• WORK INSTRUCTION
If a line includes "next", copy it out of the entries.

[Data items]
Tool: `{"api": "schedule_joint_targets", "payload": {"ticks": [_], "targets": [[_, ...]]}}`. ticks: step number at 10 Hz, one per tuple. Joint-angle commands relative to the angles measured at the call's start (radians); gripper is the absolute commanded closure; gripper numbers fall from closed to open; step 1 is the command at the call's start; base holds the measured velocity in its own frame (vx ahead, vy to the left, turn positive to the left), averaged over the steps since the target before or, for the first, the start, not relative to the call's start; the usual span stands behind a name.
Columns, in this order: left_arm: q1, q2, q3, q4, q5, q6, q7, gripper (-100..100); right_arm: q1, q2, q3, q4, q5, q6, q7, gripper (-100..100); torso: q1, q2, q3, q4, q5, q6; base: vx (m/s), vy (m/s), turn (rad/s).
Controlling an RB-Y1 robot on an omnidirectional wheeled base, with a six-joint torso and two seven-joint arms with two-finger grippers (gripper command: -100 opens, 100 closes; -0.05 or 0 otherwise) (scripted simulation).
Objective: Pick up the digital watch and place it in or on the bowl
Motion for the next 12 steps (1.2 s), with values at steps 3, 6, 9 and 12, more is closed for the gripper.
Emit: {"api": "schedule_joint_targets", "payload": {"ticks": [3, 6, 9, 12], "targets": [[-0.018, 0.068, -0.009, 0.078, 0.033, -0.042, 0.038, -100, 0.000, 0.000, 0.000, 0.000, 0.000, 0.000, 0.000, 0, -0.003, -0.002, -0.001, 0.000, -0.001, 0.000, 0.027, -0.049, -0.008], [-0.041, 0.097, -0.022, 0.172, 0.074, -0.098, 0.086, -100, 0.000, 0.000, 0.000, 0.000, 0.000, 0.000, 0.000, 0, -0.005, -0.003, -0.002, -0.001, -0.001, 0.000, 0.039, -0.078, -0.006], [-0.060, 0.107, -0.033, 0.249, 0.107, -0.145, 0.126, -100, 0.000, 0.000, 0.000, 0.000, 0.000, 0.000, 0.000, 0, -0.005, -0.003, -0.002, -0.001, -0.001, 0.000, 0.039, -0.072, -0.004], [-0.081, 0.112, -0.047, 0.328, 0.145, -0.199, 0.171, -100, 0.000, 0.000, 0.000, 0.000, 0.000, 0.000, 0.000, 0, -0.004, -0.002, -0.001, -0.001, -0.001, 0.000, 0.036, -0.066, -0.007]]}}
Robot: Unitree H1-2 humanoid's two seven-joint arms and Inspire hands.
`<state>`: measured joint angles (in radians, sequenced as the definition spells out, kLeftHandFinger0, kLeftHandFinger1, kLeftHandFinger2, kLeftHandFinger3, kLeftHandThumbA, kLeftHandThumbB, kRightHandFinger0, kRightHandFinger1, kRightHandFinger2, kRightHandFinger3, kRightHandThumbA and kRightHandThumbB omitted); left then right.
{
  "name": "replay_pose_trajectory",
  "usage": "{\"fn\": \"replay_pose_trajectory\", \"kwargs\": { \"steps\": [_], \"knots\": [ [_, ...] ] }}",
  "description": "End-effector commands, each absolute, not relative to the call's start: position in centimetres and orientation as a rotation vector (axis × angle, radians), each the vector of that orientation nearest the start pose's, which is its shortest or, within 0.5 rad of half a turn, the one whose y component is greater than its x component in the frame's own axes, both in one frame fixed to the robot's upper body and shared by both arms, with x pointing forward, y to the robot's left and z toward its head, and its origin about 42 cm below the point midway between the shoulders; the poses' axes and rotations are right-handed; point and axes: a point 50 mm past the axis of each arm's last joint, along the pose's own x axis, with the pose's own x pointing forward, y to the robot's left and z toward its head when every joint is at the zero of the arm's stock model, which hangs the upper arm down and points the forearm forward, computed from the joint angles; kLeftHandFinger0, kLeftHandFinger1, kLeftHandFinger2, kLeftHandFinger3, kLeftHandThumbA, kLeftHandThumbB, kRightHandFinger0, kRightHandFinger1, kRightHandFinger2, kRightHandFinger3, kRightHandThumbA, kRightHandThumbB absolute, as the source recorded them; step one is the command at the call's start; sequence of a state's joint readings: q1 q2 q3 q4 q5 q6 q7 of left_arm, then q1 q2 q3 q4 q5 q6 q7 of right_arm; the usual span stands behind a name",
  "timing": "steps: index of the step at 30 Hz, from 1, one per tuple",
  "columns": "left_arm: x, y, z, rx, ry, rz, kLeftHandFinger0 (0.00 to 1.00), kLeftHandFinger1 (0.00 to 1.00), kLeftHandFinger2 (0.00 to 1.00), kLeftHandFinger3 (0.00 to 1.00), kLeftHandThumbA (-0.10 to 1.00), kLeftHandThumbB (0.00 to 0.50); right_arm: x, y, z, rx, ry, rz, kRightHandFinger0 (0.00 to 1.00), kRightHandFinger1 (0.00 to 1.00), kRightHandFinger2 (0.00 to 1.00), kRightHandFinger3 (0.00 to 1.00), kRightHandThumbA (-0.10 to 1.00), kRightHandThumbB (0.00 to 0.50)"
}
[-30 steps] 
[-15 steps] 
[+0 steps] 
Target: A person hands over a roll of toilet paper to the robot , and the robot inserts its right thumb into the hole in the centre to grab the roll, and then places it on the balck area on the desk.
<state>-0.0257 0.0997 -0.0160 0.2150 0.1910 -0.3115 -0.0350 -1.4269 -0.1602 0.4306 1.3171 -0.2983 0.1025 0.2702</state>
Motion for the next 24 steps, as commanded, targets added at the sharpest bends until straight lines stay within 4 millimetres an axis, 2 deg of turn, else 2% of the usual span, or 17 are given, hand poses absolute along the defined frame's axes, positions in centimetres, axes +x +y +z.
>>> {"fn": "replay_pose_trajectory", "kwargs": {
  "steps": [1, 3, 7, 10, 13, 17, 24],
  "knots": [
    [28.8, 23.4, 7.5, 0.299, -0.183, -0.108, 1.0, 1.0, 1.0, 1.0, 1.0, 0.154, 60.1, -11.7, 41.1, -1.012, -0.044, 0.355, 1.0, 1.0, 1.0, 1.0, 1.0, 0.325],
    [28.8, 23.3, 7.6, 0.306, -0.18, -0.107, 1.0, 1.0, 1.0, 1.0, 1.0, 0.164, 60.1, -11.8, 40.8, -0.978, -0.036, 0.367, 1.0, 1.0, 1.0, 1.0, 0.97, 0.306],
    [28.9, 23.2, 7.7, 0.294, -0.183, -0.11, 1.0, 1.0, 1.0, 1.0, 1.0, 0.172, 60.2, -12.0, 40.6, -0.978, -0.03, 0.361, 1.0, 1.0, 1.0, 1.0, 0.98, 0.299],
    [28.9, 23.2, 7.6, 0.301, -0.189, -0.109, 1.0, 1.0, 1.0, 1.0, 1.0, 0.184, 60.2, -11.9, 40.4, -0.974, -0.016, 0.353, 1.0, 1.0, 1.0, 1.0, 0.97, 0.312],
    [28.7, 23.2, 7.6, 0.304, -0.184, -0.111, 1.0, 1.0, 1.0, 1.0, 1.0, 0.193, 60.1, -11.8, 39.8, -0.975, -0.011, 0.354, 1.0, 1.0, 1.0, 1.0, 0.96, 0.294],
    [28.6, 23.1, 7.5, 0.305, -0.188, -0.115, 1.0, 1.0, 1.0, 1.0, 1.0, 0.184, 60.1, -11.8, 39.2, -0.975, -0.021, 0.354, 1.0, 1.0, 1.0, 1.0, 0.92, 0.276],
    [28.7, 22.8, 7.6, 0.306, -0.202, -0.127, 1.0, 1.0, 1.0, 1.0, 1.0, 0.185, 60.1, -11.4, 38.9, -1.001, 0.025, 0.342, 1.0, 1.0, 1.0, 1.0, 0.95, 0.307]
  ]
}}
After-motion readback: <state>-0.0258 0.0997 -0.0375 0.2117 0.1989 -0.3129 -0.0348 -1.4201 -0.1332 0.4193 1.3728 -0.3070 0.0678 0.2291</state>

• ANSWER SPACE
Motion for the next 12 steps (1.2 s), with values at steps 3, 6, 9 and 12, more is closed for the gripper.
Motion for the next 24 steps, as commanded, targets added at the sharpest bends until straight lines stay within 4 millimetres an axis, 2 deg of turn, else 2% of the usual span, or 17 are given, hand poses absolute along the defined frame's axes, positions in centimetres, axes +x +y +z.

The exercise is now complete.